[<prev] [next>] [<thread-prev] [thread-next>] [day] [month] [year] [list]
Message-ID: <7718ec5b-0a9e-ffa6-16f2-bc0b6afbd9ab@gmail.com>
Date: Fri, 28 May 2021 10:07:02 -0700
From: "Lin, Ming" <minggr@...il.com>
To: Linus Torvalds <torvalds@...ux-foundation.org>,
Simon Ser <contact@...rsion.fr>
Cc: Peter Xu <peterx@...hat.com>,
"Kirill A. Shutemov" <kirill@...temov.name>,
Matthew Wilcox <willy@...radead.org>,
Dan Williams <dan.j.williams@...el.com>,
"Kirill A. Shutemov" <kirill.shutemov@...ux.intel.com>,
Will Deacon <will@...nel.org>,
Linux Kernel Mailing List <linux-kernel@...r.kernel.org>,
David Herrmann <dh.herrmann@...il.com>,
"linux-mm@...ck.org" <linux-mm@...ck.org>,
Greg Kroah-Hartman <greg@...ah.com>,
"tytso@....edu" <tytso@....edu>
Subject: Re: Sealed memfd & no-fault mmap
On 5/5/2021 11:42 AM, Linus Torvalds wrote:
> On Wed, May 5, 2021 at 3:21 AM Simon Ser <contact@...rsion.fr> wrote:
>>>
>>> Is there some very specific and targeted pattern for that "shared
>>> mapping" case? For example, if it's always a shared anonymous mapping
>>> with no filesystem backing, then that would possibly be a simpler case
>>> than the "random arbitrary shared file descriptor".
>>
>> Yes. I don't know of any Wayland client using buffers with real
>> filesystem backing. I think the main cases are:
>>
>> - shm_open(3) immediately followed by shm_unlink(3). On Linux, this is
>> implemented with /dev/shm which is a tmpfs.
>> - Abusing /tmp or /run's tmpfs by creating a file there and unlinking
>> it immediately afterwards. Kind of similar to the first case.

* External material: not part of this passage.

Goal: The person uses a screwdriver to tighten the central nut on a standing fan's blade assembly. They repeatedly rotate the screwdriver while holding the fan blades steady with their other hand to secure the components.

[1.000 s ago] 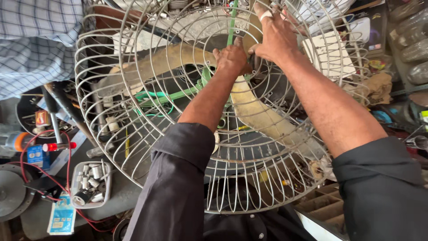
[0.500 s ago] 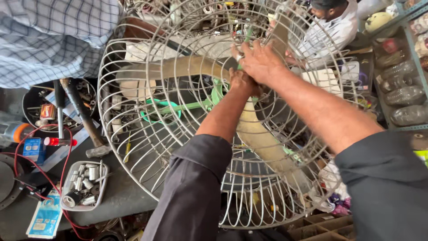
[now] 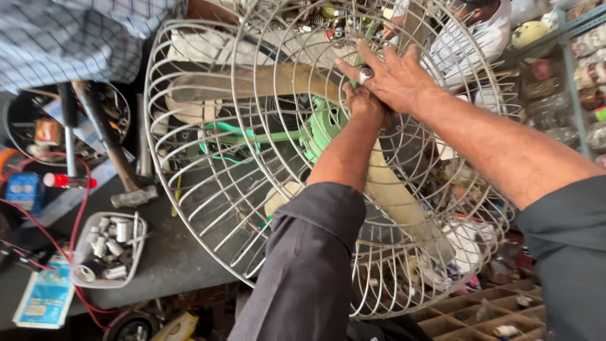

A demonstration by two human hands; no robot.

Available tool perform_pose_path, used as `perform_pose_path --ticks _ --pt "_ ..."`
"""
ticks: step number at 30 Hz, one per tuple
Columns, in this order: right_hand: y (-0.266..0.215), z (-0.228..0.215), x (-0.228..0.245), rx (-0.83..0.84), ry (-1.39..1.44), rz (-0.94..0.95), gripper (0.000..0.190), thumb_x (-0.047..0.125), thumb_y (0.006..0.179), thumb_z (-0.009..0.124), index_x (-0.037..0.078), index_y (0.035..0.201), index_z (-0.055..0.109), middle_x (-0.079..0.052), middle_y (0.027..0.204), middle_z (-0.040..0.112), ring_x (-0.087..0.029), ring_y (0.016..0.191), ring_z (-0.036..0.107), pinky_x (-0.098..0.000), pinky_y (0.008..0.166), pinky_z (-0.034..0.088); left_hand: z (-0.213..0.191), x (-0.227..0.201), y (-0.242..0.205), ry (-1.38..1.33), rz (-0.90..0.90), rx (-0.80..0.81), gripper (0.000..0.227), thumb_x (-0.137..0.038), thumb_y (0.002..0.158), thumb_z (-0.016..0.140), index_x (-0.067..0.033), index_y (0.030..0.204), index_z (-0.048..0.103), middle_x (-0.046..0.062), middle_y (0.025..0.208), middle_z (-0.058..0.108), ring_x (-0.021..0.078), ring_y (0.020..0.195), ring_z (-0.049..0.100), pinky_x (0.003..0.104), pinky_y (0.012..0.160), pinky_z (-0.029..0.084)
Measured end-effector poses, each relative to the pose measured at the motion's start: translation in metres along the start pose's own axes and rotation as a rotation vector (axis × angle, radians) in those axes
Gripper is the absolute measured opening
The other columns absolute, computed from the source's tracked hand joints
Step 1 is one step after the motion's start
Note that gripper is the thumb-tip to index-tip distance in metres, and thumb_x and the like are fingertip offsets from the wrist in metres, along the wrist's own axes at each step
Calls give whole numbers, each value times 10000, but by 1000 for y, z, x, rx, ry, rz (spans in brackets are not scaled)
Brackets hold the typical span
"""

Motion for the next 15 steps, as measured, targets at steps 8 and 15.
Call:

>> - memfd_create(2) on Linux.
>>
>> Is this enough to make it work on shared memory mappings? Is it
>> important that the mapping is anonymous?
>
> All of those should be anonymous in the sense that the backing store
> is all the kernel's notion of anonymous pages, and there is no actual
> file backing. The mappings may then be shared, of course.
>
> So that does make Peter's idea to have some inode flag for "don't
> SIGBUS on fault" be more reasonable, because there isn't some random
> actual filesystem involved, only the core VM layer.
>
> I'm not going to write the patch, though, but maybe you can convince
> somebody else to try it..
Does something like following draft patch on the right track?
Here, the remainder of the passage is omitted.